12. A differential gear mechanism including a gear case defining an axis of rotation and a gear chamber; differential gearing disposed in said gear chamber including at least one input gear and first and second output gears; means operable to limit rotation of said first output gear relative to said gear case for common rotation therewith; actuation means for said rotation limiting means, said actuation means including first and second actuating plates comprising a cam and ramp type actuator, wherein relative rotation of said first and second actuating plates from an unactuated condition to an actuated condition is effective to move said rotation limiting means toward an engaged condition; said second actuating plate being disposed, in said unactuated condition, to rotate with said gear case; an electromagnetic actuator disposed adjacent said second actuating plate and operable, in response to an electrical input signal, to cause rotation of said second actuating plate relative to said gear case; characterized by: (a) said first and second actuating plates being disposed external to a gear case end wall, and said first actuating plate being axially moveable toward said end wall and having associated therewith a plurality of actuation members extending axially through corresponding openings in said end wall; (b) said rotation limiting means comprising a locking portion fixed for rotation with first output gear; (c) said locking portion and said plurality of actuation members cooperating to provide means for locking said first output gear to a non-rotatable locked position relative to said gear case when said first actuating plate moves toward said end wall, moving said actuation members toward a locked position relative to said first output gear.

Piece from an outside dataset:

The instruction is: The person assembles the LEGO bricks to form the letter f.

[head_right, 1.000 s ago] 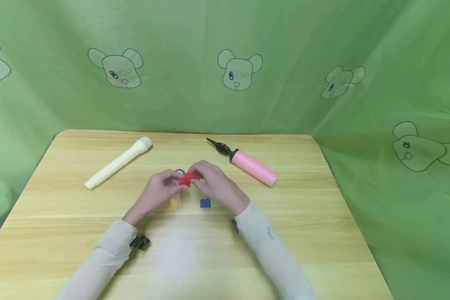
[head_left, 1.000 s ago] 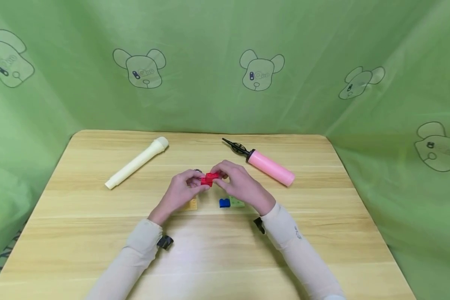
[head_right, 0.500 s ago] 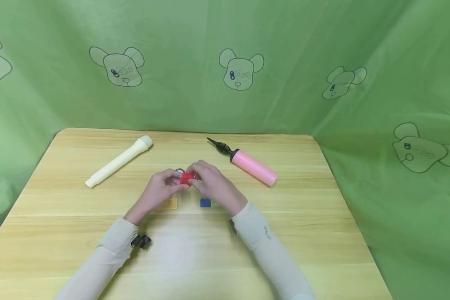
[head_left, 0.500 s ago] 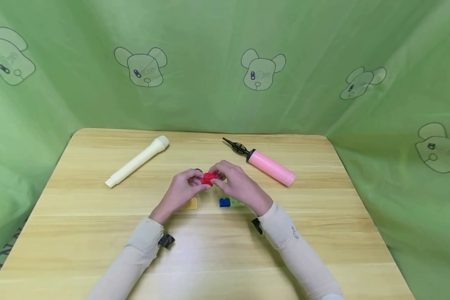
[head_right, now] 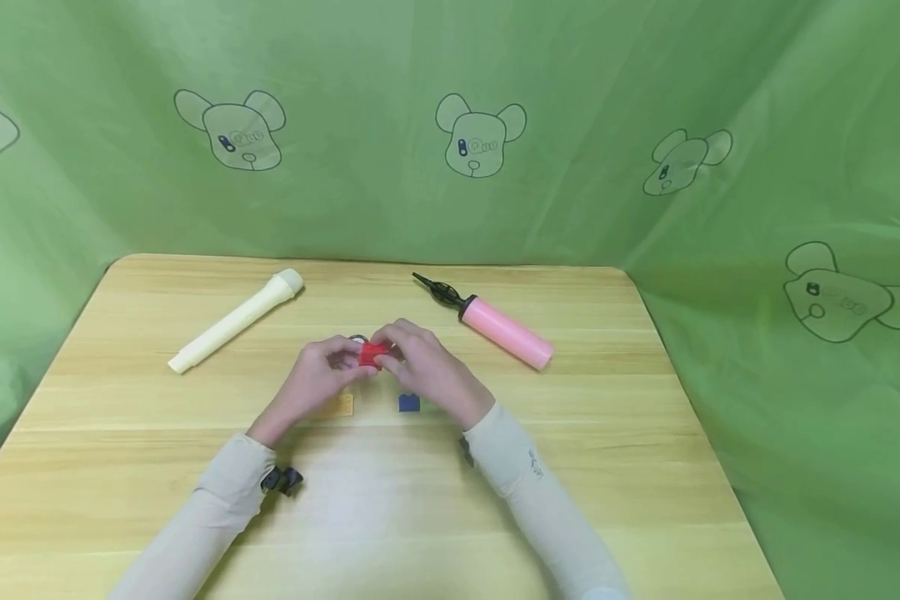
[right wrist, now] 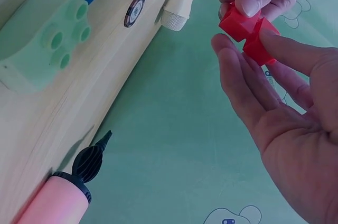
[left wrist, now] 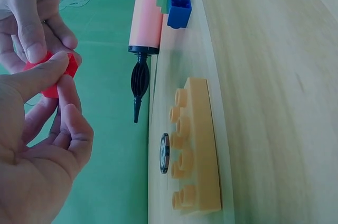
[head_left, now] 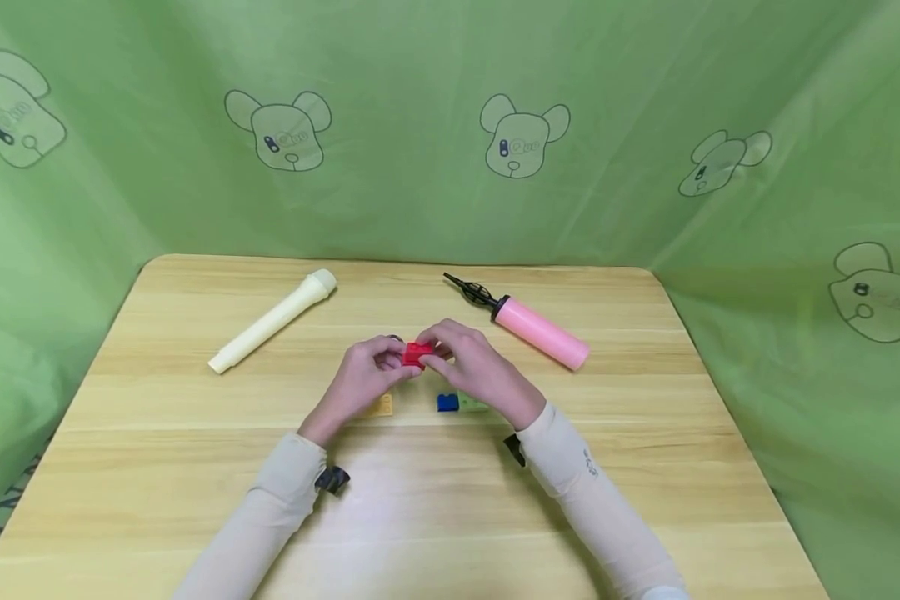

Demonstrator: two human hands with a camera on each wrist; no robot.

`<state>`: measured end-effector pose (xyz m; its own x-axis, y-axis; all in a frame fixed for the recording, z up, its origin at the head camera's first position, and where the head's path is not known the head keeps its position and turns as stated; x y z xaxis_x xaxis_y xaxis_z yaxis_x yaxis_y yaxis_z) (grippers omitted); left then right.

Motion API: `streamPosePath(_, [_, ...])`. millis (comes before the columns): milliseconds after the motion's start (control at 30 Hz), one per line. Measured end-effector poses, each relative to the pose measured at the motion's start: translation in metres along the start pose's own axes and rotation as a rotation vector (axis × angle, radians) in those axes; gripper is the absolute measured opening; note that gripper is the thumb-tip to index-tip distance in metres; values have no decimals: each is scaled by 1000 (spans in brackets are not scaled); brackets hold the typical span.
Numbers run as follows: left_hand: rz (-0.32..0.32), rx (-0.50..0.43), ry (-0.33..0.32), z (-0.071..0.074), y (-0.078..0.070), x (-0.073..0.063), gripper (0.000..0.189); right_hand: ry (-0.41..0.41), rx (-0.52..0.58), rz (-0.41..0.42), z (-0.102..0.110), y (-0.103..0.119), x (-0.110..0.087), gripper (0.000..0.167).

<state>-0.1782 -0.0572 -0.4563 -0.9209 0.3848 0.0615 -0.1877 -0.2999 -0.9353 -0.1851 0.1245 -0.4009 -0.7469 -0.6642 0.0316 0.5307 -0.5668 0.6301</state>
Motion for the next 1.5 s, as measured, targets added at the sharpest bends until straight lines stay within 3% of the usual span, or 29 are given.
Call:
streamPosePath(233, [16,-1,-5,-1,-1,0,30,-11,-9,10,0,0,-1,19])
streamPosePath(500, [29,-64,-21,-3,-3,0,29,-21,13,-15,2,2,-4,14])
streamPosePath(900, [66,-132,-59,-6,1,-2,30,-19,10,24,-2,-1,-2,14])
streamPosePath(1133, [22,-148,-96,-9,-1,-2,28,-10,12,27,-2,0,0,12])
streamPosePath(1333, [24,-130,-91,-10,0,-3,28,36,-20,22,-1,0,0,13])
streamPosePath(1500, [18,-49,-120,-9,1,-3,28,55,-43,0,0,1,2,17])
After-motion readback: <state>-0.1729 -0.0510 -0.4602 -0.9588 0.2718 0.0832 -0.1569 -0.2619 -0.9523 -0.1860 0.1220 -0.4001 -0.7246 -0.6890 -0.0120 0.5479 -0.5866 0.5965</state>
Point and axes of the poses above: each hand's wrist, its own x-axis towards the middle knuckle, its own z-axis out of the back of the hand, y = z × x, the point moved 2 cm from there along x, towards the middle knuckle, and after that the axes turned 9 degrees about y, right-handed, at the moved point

13. A differential gear mechanism as claimed in claim 12, characterized by means biasing said first actuating plate from said locked position away from said gear case end wall when said first and second actuating plates are in said unactuated condition.

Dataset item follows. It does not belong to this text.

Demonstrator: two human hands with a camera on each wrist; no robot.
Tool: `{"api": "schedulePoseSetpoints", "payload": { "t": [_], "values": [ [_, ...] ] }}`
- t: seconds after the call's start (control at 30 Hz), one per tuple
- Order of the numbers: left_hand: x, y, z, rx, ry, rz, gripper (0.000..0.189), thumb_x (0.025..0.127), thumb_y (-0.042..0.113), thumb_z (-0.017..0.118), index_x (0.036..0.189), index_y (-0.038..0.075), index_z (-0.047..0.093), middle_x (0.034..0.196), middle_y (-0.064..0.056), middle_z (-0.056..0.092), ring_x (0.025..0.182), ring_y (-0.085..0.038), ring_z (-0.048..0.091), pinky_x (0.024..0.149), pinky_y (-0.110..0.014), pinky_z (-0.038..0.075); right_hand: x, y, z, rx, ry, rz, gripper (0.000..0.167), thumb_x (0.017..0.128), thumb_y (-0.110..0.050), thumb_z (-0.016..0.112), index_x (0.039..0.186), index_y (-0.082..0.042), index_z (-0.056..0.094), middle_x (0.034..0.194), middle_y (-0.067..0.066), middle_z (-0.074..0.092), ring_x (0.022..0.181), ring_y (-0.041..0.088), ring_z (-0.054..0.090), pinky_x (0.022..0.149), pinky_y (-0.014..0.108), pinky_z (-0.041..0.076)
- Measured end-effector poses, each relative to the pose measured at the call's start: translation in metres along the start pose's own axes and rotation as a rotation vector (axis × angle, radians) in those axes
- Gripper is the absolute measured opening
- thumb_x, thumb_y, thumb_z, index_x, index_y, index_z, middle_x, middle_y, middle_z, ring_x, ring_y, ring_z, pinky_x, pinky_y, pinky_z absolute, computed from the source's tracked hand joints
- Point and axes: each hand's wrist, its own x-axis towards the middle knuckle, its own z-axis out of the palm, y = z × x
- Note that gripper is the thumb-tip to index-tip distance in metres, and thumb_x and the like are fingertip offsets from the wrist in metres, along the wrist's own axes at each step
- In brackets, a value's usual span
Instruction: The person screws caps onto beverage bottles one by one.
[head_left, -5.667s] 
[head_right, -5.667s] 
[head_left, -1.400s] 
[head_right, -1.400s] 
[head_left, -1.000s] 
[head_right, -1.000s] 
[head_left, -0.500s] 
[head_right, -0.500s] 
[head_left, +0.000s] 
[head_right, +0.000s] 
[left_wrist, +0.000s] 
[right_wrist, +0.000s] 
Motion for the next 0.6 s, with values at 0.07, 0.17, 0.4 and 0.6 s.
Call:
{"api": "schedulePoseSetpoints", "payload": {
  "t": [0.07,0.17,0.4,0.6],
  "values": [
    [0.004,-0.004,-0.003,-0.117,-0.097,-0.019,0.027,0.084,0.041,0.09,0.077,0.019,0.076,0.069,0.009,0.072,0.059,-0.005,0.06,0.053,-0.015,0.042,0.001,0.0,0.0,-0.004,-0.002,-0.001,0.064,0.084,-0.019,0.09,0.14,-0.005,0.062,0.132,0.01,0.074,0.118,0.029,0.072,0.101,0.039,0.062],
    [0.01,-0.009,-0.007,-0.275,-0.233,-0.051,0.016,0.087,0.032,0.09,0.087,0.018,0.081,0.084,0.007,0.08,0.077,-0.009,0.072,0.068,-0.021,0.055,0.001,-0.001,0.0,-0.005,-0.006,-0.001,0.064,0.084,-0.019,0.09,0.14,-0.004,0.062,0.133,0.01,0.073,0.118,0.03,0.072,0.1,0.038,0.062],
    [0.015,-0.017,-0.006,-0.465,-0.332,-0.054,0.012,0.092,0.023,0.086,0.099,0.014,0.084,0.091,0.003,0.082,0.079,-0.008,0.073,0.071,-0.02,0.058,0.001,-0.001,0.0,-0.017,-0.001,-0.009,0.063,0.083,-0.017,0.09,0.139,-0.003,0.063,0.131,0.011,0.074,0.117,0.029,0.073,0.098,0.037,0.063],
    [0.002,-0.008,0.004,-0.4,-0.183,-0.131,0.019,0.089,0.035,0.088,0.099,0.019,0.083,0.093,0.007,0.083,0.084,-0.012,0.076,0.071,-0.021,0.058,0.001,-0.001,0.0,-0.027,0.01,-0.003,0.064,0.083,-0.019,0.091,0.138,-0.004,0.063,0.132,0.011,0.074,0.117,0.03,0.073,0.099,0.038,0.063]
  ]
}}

14. A differential gear mechanism as claimed in claim 12, characterized by said locking portion being generally annular about said axis of rotation, and said plurality of actuation members being disposed in a generally annular array about said axis of rotation and axially aligned with said locking portion.

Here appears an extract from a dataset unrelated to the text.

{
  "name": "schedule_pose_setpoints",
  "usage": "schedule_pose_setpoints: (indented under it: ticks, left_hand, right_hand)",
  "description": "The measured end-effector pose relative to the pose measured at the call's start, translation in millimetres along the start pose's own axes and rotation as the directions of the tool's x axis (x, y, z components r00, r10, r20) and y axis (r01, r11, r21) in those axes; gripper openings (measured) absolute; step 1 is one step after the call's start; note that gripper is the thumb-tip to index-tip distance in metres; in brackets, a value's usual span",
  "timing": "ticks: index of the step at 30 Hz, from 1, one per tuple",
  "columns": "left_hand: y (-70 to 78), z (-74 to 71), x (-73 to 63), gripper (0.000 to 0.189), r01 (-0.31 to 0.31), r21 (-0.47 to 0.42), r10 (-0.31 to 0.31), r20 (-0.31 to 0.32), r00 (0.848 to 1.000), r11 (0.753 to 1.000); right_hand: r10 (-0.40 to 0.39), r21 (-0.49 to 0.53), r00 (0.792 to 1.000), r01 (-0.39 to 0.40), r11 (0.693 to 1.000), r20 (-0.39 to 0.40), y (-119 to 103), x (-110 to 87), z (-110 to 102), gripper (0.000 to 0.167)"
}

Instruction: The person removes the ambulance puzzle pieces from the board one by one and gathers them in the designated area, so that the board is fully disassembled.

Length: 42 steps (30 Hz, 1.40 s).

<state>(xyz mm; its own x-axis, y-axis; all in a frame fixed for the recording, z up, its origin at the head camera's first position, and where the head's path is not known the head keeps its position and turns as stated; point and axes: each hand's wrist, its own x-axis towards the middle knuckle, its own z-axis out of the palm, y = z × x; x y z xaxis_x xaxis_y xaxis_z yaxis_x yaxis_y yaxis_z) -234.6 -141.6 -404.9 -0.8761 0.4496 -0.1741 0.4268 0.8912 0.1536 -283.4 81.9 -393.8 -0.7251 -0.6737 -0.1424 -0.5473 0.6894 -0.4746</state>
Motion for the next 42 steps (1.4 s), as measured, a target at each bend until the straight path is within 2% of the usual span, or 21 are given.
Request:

15. A differential gear mechanism as claimed in claim 12, characterized by said actuating means further comprising a plurality of cam members in operable engagement with said first and second actuating plates.

16. A differential gear mechanism as claimed in claim 12, characterized by said electromagnetic actuator comprising a stationary, generally annular electromagnetic coil disposed in a generally surrounding relationship to said second actuating plate, and said actuator including a member fixed to rotate with said second actuating plate.